• Task: Given the records below, would you repeat exactly the lines that begin at the one containing "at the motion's" and end at the one containing "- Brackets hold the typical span", inclusive?

Dataset items:
%%
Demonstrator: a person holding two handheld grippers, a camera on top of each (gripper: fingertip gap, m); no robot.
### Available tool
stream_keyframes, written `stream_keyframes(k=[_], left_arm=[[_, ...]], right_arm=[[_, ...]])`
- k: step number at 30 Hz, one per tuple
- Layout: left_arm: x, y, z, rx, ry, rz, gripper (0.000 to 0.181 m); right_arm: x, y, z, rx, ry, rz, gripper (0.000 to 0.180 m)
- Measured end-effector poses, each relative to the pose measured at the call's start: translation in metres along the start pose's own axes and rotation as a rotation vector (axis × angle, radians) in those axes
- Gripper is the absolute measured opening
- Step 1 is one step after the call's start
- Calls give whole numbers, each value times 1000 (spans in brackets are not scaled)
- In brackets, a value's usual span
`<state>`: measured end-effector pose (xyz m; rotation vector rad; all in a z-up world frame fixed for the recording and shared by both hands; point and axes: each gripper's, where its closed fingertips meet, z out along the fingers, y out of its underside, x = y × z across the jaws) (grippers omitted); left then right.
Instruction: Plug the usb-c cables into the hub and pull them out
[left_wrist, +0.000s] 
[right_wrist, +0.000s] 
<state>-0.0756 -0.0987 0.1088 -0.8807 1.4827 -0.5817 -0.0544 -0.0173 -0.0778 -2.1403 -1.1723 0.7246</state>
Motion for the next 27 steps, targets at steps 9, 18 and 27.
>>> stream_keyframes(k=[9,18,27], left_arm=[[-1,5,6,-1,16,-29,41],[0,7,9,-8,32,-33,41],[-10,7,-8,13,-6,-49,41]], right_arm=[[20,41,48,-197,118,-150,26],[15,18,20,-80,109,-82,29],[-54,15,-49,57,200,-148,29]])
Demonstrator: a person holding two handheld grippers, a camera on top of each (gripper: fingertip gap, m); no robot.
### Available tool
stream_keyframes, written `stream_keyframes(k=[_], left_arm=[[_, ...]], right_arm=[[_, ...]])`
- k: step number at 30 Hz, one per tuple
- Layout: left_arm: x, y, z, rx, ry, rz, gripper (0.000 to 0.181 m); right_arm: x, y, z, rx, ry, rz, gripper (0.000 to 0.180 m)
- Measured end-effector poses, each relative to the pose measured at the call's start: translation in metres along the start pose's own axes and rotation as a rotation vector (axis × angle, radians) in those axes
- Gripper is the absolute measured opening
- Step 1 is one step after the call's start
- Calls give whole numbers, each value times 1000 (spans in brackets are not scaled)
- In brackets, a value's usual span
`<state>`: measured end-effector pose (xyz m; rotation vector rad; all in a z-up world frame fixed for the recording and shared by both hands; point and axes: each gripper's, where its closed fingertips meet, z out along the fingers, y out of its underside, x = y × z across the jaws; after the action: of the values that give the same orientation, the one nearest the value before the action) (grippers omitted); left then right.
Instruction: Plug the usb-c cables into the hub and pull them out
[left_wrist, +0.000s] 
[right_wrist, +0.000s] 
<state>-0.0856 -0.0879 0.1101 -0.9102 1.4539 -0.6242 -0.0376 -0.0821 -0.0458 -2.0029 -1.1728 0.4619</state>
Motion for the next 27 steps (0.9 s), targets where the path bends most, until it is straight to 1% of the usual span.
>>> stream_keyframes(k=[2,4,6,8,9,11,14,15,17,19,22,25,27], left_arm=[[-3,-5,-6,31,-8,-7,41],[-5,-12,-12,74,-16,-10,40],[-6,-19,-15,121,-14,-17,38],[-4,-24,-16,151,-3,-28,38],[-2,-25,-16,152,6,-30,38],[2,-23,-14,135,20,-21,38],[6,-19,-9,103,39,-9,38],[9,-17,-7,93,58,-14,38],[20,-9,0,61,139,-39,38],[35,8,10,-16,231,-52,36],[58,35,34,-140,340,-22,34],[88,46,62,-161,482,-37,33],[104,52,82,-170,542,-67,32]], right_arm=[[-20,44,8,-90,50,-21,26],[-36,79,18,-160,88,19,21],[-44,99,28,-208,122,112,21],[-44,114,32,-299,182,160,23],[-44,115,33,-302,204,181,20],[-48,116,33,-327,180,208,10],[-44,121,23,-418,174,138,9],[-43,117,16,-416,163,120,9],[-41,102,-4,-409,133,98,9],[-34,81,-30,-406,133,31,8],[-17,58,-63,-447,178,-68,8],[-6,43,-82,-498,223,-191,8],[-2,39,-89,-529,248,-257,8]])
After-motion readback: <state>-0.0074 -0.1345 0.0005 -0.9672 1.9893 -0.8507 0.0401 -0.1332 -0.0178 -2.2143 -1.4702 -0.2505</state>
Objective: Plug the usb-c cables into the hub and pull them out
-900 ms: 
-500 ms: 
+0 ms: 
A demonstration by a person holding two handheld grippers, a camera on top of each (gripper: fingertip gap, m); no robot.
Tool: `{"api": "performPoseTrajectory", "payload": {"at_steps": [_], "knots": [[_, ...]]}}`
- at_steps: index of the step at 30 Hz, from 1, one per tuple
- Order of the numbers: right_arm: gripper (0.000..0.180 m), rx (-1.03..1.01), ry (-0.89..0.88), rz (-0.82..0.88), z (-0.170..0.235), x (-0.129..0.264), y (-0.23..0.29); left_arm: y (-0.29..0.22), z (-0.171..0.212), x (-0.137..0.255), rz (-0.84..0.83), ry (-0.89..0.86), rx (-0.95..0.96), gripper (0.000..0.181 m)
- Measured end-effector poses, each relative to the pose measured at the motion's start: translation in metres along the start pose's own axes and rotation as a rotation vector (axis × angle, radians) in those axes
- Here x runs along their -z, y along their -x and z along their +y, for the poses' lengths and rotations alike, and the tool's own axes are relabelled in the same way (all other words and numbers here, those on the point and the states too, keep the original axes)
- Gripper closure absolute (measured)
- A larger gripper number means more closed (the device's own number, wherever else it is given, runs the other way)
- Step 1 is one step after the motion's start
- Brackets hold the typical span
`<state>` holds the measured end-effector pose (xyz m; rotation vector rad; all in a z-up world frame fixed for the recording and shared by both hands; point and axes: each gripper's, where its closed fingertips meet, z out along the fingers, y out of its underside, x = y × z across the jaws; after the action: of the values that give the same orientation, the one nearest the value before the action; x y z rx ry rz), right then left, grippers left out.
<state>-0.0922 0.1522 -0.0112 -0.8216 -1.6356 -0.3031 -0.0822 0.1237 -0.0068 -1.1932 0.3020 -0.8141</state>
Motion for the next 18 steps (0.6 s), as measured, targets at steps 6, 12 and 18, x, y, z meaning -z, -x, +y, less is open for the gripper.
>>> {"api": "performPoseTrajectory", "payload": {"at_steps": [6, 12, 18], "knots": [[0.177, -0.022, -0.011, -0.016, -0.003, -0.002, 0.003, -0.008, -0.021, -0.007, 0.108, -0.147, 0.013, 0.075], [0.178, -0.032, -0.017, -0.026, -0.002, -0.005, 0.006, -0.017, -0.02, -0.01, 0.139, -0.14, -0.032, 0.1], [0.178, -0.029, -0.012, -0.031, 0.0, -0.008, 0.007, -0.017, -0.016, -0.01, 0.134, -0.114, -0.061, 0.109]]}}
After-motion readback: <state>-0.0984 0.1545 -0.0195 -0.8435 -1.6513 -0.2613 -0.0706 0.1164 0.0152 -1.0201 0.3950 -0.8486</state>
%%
• Task solution:
- Measured end-effector poses, each relative to the pose measured at the motion's start: translation in metres along the start pose's own axes and rotation as a rotation vector (axis × angle, radians) in those axes
- Here x runs along their -z, y along their -x and z along their +y, for the poses' lengths and rotations alike, and the tool's own axes are relabelled in the same way (all other words and numbers here, those on the point and the states too, keep the original axes)
- Gripper closure absolute (measured)
- A larger gripper number means more closed (the device's own number, wherever else it is given, runs the other way)
- Step 1 is one step after the motion's start
- Brackets hold the typical span

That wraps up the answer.